Copy out all of the entries, keeping every word the same.

Records to process:
* * * * *

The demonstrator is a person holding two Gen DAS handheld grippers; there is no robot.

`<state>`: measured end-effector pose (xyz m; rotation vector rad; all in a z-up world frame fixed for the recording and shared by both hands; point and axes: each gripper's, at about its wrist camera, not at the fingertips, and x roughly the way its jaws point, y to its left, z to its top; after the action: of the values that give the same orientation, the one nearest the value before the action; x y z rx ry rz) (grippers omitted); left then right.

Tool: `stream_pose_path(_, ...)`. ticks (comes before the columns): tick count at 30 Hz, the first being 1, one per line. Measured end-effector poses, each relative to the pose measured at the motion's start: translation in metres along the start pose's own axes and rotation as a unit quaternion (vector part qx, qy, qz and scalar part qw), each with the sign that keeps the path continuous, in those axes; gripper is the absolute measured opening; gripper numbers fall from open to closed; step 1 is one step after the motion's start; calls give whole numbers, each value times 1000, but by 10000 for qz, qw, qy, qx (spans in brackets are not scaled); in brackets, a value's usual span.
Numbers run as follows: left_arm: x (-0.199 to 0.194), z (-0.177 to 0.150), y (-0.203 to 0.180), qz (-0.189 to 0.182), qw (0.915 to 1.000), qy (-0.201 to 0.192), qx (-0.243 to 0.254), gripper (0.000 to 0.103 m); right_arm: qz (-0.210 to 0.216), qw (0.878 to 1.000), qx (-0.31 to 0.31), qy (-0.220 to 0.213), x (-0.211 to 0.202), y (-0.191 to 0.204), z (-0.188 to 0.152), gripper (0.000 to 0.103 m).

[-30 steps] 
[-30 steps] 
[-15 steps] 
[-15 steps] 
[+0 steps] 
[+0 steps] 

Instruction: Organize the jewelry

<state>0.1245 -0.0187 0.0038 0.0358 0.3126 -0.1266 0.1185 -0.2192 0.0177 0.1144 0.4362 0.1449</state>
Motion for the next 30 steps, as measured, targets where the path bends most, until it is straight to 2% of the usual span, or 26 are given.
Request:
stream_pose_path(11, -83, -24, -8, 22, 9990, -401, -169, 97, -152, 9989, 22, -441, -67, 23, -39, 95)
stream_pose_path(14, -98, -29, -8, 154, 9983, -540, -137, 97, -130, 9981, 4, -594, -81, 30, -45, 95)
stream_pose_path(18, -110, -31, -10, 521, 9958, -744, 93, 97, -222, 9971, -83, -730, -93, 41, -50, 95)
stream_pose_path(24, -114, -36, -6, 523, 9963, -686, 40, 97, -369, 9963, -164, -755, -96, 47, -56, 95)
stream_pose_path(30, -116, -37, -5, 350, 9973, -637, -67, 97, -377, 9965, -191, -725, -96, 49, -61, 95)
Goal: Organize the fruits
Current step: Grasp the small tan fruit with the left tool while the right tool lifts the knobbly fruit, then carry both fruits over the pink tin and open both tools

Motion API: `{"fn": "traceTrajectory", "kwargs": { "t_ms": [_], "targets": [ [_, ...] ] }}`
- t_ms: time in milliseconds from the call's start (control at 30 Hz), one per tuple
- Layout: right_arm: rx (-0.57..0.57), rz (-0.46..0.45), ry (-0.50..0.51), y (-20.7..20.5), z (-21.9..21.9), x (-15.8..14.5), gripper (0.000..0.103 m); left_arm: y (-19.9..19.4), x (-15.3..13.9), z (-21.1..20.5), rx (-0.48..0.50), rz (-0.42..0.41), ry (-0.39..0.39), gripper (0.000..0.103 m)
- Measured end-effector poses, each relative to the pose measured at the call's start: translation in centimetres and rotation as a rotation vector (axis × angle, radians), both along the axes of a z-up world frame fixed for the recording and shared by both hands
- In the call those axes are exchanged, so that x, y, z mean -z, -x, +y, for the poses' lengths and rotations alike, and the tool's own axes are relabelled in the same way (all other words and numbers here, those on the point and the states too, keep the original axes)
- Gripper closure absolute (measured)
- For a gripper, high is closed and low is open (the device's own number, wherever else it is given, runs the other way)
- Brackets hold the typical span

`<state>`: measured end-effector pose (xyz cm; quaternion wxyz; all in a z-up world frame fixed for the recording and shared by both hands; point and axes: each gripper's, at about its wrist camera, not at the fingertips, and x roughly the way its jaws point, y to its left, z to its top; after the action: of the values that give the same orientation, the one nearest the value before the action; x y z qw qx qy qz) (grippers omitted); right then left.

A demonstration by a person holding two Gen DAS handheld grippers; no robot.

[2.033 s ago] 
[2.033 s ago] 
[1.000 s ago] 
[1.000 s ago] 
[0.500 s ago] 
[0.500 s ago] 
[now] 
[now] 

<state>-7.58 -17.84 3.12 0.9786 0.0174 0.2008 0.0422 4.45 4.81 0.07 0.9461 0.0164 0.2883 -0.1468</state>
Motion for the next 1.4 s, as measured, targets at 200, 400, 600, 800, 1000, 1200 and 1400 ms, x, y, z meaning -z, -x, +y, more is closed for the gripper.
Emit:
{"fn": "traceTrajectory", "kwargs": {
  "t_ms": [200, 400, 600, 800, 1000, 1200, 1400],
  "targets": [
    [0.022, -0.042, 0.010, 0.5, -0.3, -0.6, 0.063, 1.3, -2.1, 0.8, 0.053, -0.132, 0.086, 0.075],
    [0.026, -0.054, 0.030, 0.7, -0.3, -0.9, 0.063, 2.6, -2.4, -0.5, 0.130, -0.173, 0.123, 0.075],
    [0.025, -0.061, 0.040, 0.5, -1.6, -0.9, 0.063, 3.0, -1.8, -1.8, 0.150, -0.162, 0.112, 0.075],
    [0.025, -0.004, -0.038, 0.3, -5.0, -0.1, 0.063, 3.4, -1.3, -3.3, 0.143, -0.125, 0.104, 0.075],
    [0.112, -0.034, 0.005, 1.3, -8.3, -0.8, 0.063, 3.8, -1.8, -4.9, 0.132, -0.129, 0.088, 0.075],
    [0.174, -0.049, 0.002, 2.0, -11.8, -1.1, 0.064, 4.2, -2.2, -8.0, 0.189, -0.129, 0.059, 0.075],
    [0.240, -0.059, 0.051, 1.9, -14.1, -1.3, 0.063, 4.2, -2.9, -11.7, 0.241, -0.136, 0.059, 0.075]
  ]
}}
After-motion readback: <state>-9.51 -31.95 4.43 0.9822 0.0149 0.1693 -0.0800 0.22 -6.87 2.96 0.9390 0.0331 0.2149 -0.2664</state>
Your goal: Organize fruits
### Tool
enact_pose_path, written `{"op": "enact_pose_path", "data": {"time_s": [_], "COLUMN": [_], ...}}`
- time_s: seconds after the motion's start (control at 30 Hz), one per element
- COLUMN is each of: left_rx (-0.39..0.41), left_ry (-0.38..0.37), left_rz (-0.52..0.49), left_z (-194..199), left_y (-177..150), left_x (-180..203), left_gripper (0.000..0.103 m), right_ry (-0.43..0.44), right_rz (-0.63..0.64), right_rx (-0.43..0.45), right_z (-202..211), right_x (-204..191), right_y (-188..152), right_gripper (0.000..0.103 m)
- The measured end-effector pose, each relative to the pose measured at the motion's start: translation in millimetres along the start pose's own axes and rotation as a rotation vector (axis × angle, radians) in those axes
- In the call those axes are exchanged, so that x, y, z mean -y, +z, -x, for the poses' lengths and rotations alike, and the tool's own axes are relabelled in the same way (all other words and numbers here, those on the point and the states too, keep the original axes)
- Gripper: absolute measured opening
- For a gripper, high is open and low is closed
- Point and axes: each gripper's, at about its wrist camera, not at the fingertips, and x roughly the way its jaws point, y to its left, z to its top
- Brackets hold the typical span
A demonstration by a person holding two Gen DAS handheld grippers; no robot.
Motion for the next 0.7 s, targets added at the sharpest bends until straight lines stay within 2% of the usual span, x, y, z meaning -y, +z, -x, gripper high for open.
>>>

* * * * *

Response box:
The demonstrator is a person holding two Gen DAS handheld grippers; there is no robot.

`<state>`: measured end-effector pose (xyz m; rotation vector rad; all in a z-up world frame fixed for the recording and shared by both hands; point and axes: each gripper's, at about its wrist camera, not at the fingertips, and x roughly the way its jaws point, y to its left, z to its top; after the action: of the values that give the same orientation, the one nearest the value before the action; x y z rx ry rz) (grippers omitted); left then right.

Tool: `stream_pose_path(_, ...)`. ticks (comes before the columns): tick count at 30 Hz, the first being 1, one per line. Measured end-effector poses, each relative to the pose measured at the motion's start: translation in metres along the start pose's own axes and rotation as a unit quaternion (vector part qx, qy, qz and scalar part qw), each with the sign that keeps the path continuous, in those axes; gripper is the absolute measured opening; gripper numbers fall from open to closed; step 1 is one step after the motion's start; calls give whole numbers, each value times 1000, but by 10000 for qz, qw, qy, qx (spans in brackets are not scaled); in brackets, a value's usual span.
Numbers run as follows: left_arm: x (-0.199 to 0.194), z (-0.177 to 0.150), y (-0.203 to 0.180), qz (-0.189 to 0.182), qw (0.915 to 1.000), qy (-0.201 to 0.192), qx (-0.243 to 0.254), gripper (0.000 to 0.103 m); right_arm: qz (-0.210 to 0.216), qw (0.878 to 1.000), qx (-0.31 to 0.31), qy (-0.220 to 0.213), x (-0.211 to 0.202), y (-0.191 to 0.204), z (-0.188 to 0.152), gripper (0.000 to 0.103 m).

[-30 steps] 
[-30 steps] 
[-15 steps] 
[-15 steps] 
[+0 steps] 
[+0 steps] 

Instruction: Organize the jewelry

<state>0.1245 -0.0187 0.0038 0.0358 0.3126 -0.1266 0.1185 -0.2192 0.0177 0.1144 0.4362 0.1449</state>
Motion for the next 30 steps, as measured, targets where the path bends most, until it is straight to 2% of the usual span, or 26 are given.
Request:
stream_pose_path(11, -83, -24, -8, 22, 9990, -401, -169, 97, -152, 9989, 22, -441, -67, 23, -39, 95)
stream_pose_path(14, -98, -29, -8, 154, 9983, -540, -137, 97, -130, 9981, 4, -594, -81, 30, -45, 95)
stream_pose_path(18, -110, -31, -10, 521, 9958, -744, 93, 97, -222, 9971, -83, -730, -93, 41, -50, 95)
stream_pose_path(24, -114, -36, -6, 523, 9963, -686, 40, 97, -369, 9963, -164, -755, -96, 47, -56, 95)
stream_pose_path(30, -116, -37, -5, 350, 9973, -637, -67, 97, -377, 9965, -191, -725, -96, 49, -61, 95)
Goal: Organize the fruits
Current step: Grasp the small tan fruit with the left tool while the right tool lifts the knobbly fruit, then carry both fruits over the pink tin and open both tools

Motion API: `{"fn": "traceTrajectory", "kwargs": { "t_ms": [_], "targets": [ [_, ...] ] }}`
- t_ms: time in milliseconds from the call's start (control at 30 Hz), one per tuple
- Layout: right_arm: rx (-0.57..0.57), rz (-0.46..0.45), ry (-0.50..0.51), y (-20.7..20.5), z (-21.9..21.9), x (-15.8..14.5), gripper (0.000..0.103 m); left_arm: y (-19.9..19.4), x (-15.3..13.9), z (-21.1..20.5), rx (-0.48..0.50), rz (-0.42..0.41), ry (-0.39..0.39), gripper (0.000..0.103 m)
- Measured end-effector poses, each relative to the pose measured at the call's start: translation in centimetres and rotation as a rotation vector (axis × angle, radians), both along the axes of a z-up world frame fixed for the recording and shared by both hands
- In the call those axes are exchanged, so that x, y, z mean -z, -x, +y, for the poses' lengths and rotations alike, and the tool's own axes are relabelled in the same way (all other words and numbers here, those on the point and the states too, keep the original axes)
- Gripper closure absolute (measured)
- For a gripper, high is closed and low is open (the device's own number, wherever else it is given, runs the other way)
- Brackets hold the typical span

`<state>`: measured end-effector pose (xyz cm; quaternion wxyz; all in a z-up world frame fixed for the recording and shared by both hands; point and axes: each gripper's, at about its wrist camera, not at the fingertips, and x roughly the way its jaws point, y to its left, z to its top; after the action: of the values that give the same orientation, the one nearest the value before the action; x y z qw qx qy qz) (grippers omitted); right then left.

A demonstration by a person holding two Gen DAS handheld grippers; no robot.

[2.033 s ago] 
[2.033 s ago] 
[1.000 s ago] 
[1.000 s ago] 
[0.500 s ago] 
[0.500 s ago] 
[now] 
[now] 

<state>-7.58 -17.84 3.12 0.9786 0.0174 0.2008 0.0422 4.45 4.81 0.07 0.9461 0.0164 0.2883 -0.1468</state>
Motion for the next 1.4 s, as measured, targets at 200, 400, 600, 800, 1000, 1200 and 1400 ms, x, y, z meaning -z, -x, +y, more is closed for the gripper.
Emit:
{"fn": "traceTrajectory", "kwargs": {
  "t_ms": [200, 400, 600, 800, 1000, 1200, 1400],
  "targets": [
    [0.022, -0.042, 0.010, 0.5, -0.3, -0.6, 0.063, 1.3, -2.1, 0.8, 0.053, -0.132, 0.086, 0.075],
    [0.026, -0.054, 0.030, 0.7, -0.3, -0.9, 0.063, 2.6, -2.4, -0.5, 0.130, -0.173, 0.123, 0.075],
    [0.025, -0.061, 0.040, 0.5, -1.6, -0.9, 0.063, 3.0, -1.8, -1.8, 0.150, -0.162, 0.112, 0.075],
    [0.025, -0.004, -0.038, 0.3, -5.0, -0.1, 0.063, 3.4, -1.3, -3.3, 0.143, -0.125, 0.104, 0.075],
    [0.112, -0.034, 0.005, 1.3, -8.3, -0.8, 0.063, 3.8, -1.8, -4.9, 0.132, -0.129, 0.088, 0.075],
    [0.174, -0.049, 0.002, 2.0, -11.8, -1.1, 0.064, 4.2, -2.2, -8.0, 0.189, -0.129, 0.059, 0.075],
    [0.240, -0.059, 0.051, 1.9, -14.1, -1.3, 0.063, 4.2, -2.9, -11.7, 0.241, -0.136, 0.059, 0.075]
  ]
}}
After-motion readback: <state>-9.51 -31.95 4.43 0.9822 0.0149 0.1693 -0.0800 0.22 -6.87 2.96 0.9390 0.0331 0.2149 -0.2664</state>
Your goal: Organize fruits
### Tool
enact_pose_path, written `{"op": "enact_pose_path", "data": {"time_s": [_], "COLUMN": [_], ...}}`
- time_s: seconds after the motion's start (control at 30 Hz), one per element
- COLUMN is each of: left_rx (-0.39..0.41), left_ry (-0.38..0.37), left_rz (-0.52..0.49), left_z (-194..199), left_y (-177..150), left_x (-180..203), left_gripper (0.000..0.103 m), right_ry (-0.43..0.44), right_rz (-0.63..0.64), right_rx (-0.43..0.45), right_z (-202..211), right_x (-204..191), right_y (-188..152), right_gripper (0.000..0.103 m)
- The measured end-effector pose, each relative to the pose measured at the motion's start: translation in millimetres along the start pose's own axes and rotation as a rotation vector (axis × angle, radians) in those axes
- In the call those axes are exchanged, so that x, y, z mean -y, +z, -x, for the poses' lengths and rotations alike, and the tool's own axes are relabelled in the same way (all other words and numbers here, those on the point and the states too, keep the original axes)
- Gripper: absolute measured opening
- For a gripper, high is open and low is closed
- Point and axes: each gripper's, at about its wrist camera, not at the fingertips, and x roughly the way its jaws point, y to its left, z to its top
- Brackets hold the typical span
A demonstration by a person holding two Gen DAS handheld grippers; no robot.
Motion for the next 0.7 s, targets added at the sharpest bends until straight lines stay within 2% of the usual span, x, y, z meaning -y, +z, -x, gripper high for open.
>>>

That wraps up the answer.